**TASK MATERIAL**
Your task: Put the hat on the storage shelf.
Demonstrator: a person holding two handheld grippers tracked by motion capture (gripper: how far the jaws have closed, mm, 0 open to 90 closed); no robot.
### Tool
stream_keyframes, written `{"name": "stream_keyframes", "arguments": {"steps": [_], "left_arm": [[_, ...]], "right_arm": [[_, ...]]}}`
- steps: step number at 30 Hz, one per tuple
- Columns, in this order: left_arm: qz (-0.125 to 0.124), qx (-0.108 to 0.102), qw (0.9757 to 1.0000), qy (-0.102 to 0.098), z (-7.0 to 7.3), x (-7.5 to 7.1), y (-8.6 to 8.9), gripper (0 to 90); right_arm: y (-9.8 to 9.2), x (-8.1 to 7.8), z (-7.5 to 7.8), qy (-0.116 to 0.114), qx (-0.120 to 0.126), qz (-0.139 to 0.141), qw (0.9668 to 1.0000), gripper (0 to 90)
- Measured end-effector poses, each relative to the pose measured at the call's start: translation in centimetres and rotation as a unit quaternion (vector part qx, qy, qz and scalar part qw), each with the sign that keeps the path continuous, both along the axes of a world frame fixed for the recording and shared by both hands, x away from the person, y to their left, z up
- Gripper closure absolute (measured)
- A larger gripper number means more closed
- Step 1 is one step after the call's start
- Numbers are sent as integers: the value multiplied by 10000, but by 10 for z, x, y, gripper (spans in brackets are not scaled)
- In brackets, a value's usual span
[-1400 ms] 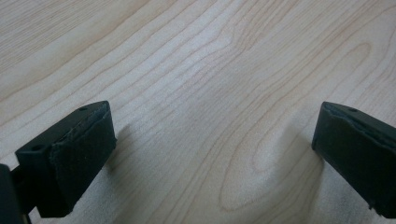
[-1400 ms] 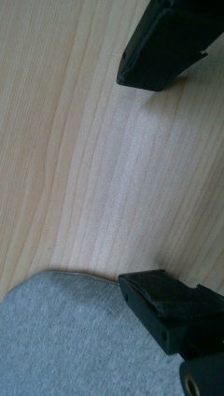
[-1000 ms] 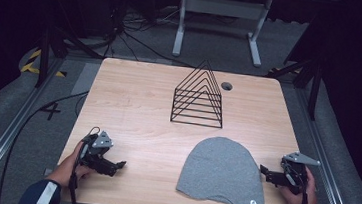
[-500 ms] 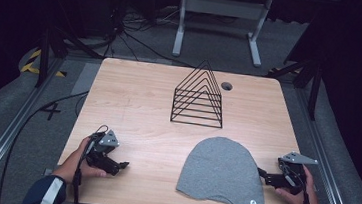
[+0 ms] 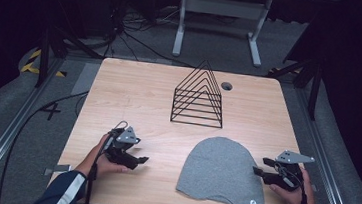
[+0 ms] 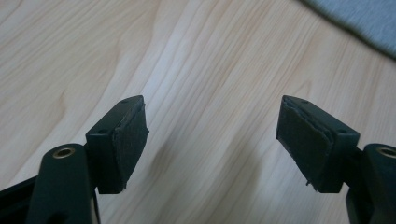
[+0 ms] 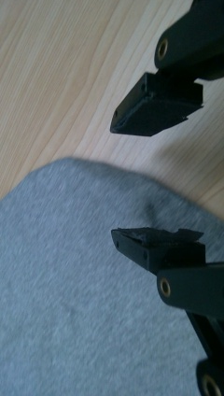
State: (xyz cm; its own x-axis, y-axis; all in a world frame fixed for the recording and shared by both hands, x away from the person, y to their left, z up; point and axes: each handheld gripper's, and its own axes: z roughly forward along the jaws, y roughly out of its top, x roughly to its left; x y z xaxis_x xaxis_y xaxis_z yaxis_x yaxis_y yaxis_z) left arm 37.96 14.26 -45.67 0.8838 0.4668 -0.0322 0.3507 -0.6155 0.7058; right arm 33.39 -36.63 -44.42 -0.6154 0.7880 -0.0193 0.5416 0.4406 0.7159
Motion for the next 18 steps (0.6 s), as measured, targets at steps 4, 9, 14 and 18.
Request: {"name": "stream_keyframes", "arguments": {"steps": [4, 9, 14, 18], "left_arm": [[-212, -56, 9997, -84, 5, 2, -25, 258], [-482, -96, 9987, -126, 8, 6, -60, 263], [-660, -32, 9972, -358, 11, 8, -96, 266], [-725, 64, 9966, -396, 8, 9, -118, 267]], "right_arm": [[13, 1, 2, -3, -98, 233, 9997, 464], [30, 5, 0, 91, -244, 505, 9984, 475], [45, 10, -5, 168, -294, 573, 9978, 447], [54, 11, -9, 152, -332, 648, 9972, 412]]}}
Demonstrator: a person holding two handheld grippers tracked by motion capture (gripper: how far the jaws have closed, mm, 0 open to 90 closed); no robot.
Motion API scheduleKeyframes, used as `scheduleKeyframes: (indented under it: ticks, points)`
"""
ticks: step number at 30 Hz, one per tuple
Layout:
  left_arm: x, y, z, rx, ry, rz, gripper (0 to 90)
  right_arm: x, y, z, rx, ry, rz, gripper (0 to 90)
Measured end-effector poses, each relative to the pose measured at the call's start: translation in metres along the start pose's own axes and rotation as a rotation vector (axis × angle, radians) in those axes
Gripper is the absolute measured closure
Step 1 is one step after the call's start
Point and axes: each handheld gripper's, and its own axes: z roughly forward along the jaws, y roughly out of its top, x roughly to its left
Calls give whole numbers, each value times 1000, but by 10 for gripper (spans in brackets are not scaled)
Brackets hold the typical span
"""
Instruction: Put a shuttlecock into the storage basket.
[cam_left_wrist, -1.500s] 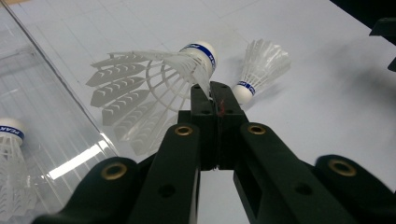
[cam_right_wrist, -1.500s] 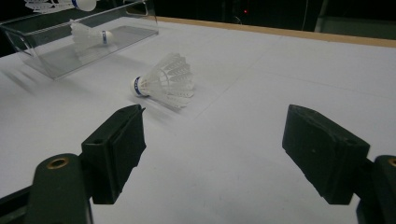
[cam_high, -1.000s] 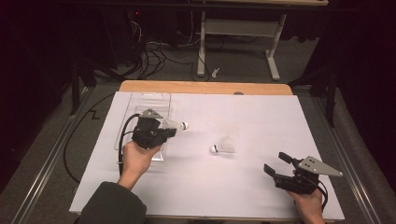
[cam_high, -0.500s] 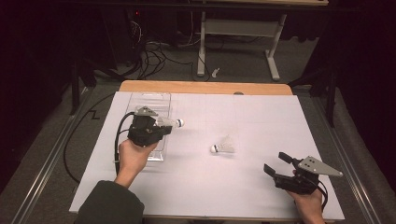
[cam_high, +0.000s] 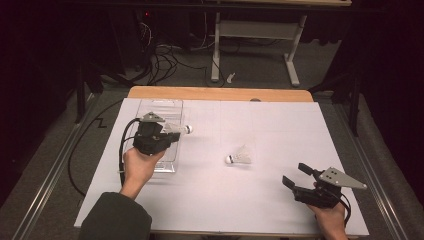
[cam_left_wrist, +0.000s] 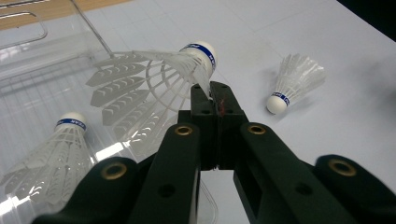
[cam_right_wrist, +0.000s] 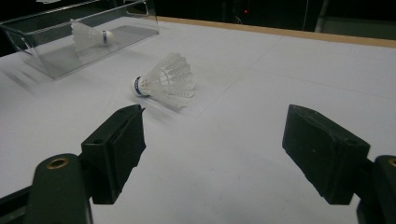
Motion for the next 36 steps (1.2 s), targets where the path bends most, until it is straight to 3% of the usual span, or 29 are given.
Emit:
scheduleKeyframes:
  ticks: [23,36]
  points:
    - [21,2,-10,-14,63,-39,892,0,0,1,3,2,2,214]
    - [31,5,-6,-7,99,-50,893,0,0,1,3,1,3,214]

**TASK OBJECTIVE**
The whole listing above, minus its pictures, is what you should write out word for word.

**COMPLETED EXERCISE**
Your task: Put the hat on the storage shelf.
Demonstrator: a person holding two handheld grippers tracked by motion capture (gripper: how far the jaws have closed, mm, 0 open to 90 closed); no robot.
### Tool
stream_keyframes, written `{"name": "stream_keyframes", "arguments": {"steps": [_], "left_arm": [[_, ...]], "right_arm": [[_, ...]]}}`
- steps: step number at 30 Hz, one per tuple
- Columns, in this order: left_arm: qz (-0.125 to 0.124), qx (-0.108 to 0.102), qw (0.9757 to 1.0000), qy (-0.102 to 0.098), z (-7.0 to 7.3), x (-7.5 to 7.1), y (-8.6 to 8.9), gripper (0 to 90); right_arm: y (-9.8 to 9.2), x (-8.1 to 7.8), z (-7.5 to 7.8), qy (-0.116 to 0.114), qx (-0.120 to 0.126), qz (-0.139 to 0.141), qw (0.9668 to 1.0000), gripper (0 to 90)
- Measured end-effector poses, each relative to the pose measured at the call's start: translation in centimetres and rotation as a unit quaternion (vector part qx, qy, qz and scalar part qw), each with the sign that keeps the path continuous, both along the axes of a world frame fixed for the recording and shared by both hands, x away from the person, y to their left, z up
- Gripper closure absolute (measured)
- A larger gripper number means more closed
- Step 1 is one step after the call's start
- Numbers are sent as integers: the value multiplied by 10000, but by 10 for z, x, y, gripper (spans in brackets are not scaled)
- In brackets, a value's usual span
[-1400 ms] 
[-1400 ms] 
[-1000 ms] 
[-500 ms] 
[+0 ms] 
[+0 ms] 
[+0 ms] 
State: (xyz cm; its own x-axis, y-axis; all in a world frame fixed for the recording and shared by both hands, x away from the person, y to their left, z up; point and axes: each handheld gripper's, and its own axes: z roughly forward along the jaws, y roughly out of its top, x roughly to its left; x y z xaxis_x xaxis_y xaxis_z yaxis_x yaxis_y yaxis_z) left arm 37.96 14.26 -45.67 0.8838 0.4668 -0.0322 0.3507 -0.6155 0.7058; right arm 33.39 -36.63 -44.42 -0.6154 0.7880 -0.0193 0.5416 0.4406 0.7159
Motion for the next 18 steps (0.6 s), as measured, targets at steps 4, 9, 14 and 18.
Request: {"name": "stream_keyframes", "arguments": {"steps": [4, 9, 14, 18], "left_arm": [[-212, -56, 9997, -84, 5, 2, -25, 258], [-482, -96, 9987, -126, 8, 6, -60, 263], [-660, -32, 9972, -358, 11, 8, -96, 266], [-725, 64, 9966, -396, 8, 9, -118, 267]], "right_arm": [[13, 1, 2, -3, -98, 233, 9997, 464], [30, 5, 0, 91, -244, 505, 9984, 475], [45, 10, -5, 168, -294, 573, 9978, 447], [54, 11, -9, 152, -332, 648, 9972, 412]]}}
Demonstrator: a person holding two handheld grippers tracked by motion capture (gripper: how far the jaws have closed, mm, 0 open to 90 closed); no robot.
Motion API scheduleKeyframes, used as `scheduleKeyframes: (indented under it: ticks, points)`
"""
ticks: step number at 30 Hz, one per tuple
Layout:
  left_arm: x, y, z, rx, ry, rz, gripper (0 to 90)
  right_arm: x, y, z, rx, ry, rz, gripper (0 to 90)
Measured end-effector poses, each relative to the pose measured at the call's start: translation in metres along the start pose's own axes and rotation as a rotation vector (axis × angle, radians) in those axes
Gripper is the absolute measured closure
Step 1 is one step after the call's start
Point and axes: each handheld gripper's, and its own axes: z roughly forward along the jaws, y roughly out of its top, x roughly to its left
Calls give whole numbers, each value times 1000, but by 10 for gripper (spans in brackets are not scaled)
Brackets hold the typical span
"""
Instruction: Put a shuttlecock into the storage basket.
[cam_left_wrist, -1.500s] 
[cam_right_wrist, -1.500s] 
[cam_high, -1.000s] 
[cam_high, -0.500s] 
[cam_high, +0.000s] 
[cam_left_wrist, +0.000s] 
[cam_right_wrist, +0.000s] 
Motion for the next 36 steps (1.2 s), targets where the path bends most, until it is straight to 3% of the usual span, or 29 are given.
Emit:
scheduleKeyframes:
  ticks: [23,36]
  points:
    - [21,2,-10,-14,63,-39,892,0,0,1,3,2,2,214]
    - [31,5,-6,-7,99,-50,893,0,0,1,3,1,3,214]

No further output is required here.